_Problem statement_: If a line in the data holds the string "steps", list it.

*** Material to process Section Begins ***

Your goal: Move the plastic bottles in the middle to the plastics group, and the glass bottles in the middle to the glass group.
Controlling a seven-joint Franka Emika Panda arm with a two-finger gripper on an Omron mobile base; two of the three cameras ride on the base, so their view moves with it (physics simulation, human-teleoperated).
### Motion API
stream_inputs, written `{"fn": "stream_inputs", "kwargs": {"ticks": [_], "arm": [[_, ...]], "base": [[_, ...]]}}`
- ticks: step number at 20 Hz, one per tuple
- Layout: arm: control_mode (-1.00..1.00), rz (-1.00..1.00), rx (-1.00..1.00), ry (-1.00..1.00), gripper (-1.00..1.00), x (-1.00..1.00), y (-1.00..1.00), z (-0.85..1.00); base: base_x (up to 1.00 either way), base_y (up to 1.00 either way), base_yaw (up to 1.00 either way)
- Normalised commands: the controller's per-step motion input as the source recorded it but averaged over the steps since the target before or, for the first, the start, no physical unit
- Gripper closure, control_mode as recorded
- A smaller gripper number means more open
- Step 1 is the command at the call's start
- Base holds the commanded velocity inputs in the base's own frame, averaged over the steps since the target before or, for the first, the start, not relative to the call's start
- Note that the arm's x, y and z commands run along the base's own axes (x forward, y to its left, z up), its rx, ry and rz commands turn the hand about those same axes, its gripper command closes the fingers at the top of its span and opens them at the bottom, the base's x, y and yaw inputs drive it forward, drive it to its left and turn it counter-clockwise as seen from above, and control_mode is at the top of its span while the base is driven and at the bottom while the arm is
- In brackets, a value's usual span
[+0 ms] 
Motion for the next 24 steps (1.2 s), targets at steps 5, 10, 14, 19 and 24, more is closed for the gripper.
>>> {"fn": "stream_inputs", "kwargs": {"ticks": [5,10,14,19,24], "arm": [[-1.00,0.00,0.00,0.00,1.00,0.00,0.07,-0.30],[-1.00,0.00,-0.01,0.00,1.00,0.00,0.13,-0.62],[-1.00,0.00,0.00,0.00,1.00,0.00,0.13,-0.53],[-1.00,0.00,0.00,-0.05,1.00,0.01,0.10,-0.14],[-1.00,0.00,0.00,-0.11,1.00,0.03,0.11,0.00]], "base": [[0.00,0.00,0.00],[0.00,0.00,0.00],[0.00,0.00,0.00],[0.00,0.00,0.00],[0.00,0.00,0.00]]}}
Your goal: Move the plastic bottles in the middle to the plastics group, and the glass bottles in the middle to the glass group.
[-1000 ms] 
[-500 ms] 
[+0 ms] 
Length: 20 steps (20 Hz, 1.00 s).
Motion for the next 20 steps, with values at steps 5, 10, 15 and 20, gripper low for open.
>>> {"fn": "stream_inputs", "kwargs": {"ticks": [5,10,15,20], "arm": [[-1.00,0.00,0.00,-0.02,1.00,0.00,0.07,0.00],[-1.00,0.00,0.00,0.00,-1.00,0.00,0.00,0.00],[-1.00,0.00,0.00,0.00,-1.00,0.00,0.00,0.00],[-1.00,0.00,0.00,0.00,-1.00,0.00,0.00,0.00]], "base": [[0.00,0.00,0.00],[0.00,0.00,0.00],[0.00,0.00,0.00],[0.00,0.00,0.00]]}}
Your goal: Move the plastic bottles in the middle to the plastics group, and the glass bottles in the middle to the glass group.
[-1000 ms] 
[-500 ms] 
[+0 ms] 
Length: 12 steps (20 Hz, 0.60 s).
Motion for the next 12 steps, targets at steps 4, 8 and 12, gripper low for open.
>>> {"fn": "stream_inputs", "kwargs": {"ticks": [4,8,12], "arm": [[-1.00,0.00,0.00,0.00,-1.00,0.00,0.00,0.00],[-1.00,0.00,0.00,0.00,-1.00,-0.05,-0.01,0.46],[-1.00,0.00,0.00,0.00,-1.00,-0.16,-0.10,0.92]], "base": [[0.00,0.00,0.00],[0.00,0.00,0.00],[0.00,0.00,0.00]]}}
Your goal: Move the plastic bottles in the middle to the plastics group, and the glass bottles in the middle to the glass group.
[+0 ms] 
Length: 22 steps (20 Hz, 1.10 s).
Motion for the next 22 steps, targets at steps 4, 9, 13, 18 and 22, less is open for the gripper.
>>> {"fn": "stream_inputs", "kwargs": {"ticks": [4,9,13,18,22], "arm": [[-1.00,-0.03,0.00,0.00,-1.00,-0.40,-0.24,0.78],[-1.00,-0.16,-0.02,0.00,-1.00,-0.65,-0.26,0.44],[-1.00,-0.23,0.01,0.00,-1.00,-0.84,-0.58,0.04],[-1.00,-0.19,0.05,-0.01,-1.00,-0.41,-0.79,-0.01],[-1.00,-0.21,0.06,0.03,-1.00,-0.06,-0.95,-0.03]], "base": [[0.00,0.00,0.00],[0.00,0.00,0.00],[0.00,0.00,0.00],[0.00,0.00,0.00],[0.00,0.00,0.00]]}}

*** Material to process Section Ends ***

_Task response_:
- Normalised commands: the controller's per-step motion input as the source recorded it but averaged over the steps since the target before or, for the first, the start, no physical unit
- Base holds the commanded velocity inputs in the base's own frame, averaged over the steps since the target before or, for the first, the start, not relative to the call's start
Motion for the next 24 steps (1.2 s), targets at steps 5, 10, 14, 19 and 24, more is closed for the gripper.
Length: 20 steps (20 Hz, 1.00 s).
Motion for the next 20 steps, with values at steps 5, 10, 15 and 20, gripper low for open.
Length: 12 steps (20 Hz, 0.60 s).
Motion for the next 12 steps, targets at steps 4, 8 and 12, gripper low for open.
Length: 22 steps (20 Hz, 1.10 s).
Motion for the next 22 steps, targets at steps 4, 9, 13, 18 and 22, less is open for the gripper.

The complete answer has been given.